Since only the total is wanted, give the number of lines in the listing below that hold the string "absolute" and add nothing.

DATA Block Start

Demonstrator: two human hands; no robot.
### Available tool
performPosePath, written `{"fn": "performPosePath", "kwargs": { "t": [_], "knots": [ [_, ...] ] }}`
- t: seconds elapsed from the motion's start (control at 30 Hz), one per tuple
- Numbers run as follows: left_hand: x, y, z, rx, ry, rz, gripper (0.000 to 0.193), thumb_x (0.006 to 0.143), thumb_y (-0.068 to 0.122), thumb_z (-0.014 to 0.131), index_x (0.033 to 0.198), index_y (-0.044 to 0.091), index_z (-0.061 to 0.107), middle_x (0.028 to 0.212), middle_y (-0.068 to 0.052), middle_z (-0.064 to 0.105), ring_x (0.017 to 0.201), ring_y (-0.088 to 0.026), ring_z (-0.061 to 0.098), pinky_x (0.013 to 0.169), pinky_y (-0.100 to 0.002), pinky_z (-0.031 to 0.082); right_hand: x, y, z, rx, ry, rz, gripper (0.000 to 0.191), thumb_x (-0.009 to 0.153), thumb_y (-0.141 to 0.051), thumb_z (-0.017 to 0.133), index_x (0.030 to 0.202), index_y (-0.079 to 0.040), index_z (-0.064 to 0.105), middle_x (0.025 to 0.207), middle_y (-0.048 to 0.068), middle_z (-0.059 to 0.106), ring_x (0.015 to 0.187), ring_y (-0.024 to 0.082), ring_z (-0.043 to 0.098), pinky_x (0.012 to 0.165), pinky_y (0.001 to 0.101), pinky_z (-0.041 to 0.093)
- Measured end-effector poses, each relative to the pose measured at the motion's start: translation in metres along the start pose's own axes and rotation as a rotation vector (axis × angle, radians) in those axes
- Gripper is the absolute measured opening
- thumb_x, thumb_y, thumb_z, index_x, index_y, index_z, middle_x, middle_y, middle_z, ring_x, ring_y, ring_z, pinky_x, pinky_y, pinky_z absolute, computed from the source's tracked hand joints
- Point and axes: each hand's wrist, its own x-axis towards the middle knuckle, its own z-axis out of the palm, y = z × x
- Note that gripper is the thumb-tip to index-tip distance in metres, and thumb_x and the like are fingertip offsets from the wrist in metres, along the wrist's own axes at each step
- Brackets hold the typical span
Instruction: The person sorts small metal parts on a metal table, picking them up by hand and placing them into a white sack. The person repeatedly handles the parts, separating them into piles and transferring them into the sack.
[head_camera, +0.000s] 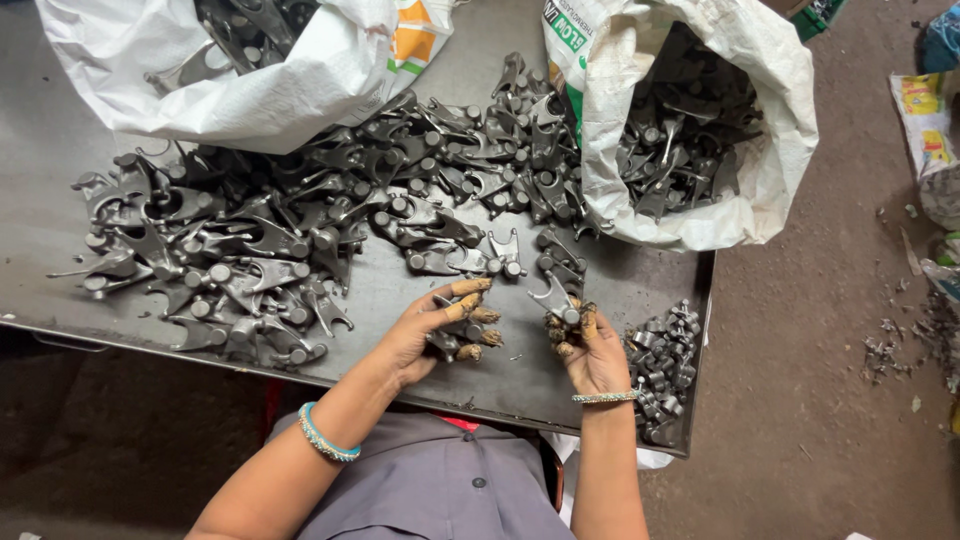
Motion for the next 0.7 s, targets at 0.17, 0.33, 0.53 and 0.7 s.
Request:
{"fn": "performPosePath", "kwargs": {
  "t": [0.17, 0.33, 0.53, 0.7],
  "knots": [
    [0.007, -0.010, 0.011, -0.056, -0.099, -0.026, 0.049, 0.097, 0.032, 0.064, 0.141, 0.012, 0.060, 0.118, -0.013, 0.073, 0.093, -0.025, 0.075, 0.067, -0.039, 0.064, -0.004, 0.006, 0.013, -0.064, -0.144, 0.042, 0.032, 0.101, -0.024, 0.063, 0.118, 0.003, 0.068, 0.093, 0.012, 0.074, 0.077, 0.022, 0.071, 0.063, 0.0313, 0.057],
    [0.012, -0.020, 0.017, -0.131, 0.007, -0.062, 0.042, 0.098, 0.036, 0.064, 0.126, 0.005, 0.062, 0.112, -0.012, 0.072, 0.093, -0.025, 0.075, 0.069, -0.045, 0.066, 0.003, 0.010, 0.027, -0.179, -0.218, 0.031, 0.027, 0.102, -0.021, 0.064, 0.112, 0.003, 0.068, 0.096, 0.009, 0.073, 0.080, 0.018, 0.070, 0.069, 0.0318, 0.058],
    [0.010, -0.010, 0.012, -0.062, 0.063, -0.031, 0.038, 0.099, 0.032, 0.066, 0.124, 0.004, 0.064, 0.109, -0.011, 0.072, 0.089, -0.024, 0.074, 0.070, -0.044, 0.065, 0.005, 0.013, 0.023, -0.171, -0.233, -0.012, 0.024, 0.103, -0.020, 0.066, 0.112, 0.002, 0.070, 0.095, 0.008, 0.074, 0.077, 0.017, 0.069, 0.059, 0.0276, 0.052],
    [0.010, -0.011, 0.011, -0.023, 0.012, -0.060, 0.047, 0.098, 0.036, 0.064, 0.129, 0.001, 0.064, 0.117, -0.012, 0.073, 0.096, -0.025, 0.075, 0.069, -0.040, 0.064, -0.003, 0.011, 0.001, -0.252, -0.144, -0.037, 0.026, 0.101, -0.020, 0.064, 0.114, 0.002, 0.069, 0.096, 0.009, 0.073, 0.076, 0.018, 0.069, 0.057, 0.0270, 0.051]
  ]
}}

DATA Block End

▶ [ANSWER TO THE EXERCISE]: 2